**What to work on**
Give back the full listing verbatim, apart from its images.
Content starts
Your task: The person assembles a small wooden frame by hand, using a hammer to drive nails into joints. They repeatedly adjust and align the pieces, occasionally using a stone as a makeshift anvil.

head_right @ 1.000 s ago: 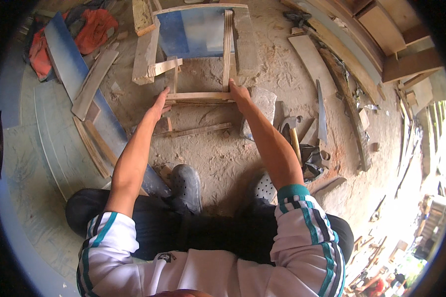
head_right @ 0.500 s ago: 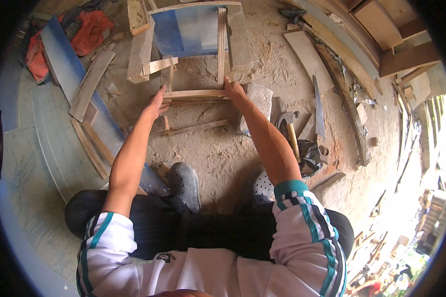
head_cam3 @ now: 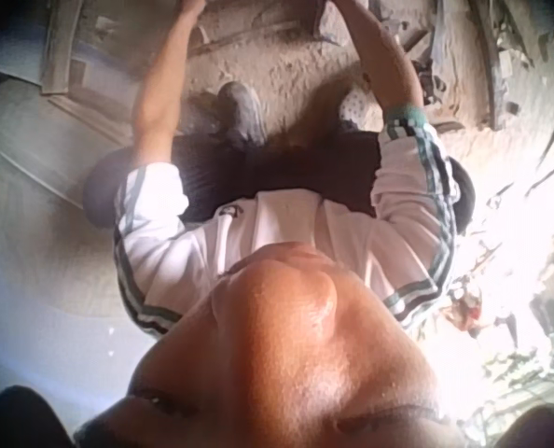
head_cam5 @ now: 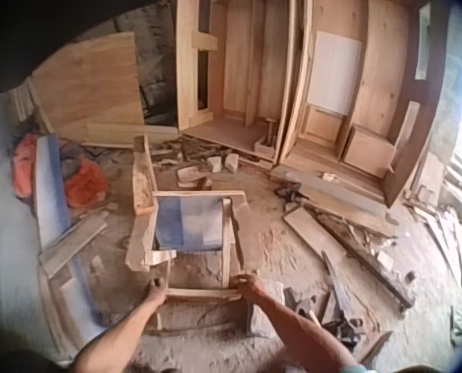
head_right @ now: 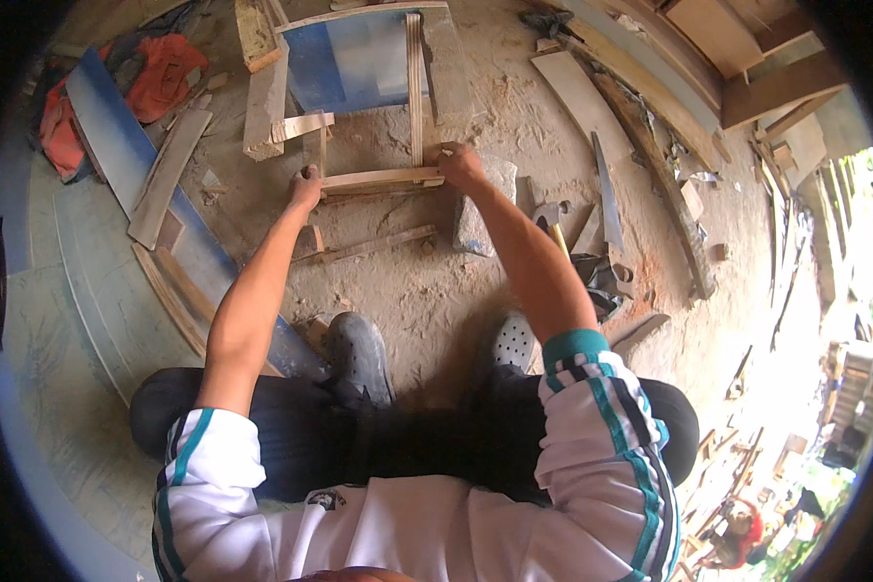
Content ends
**Response**
Your task: The person assembles a small wooden frame by hand, using a hammer to drive nails into joints. They repeatedly adjust and align the pieces, occasionally using a stone as a makeshift anvil.

head_right @ 1.000 s ago: 
head_right @ 0.500 s ago: 
head_cam3 @ now: 
head_cam5 @ now: 
head_right @ now: 

Work on the answer is now done.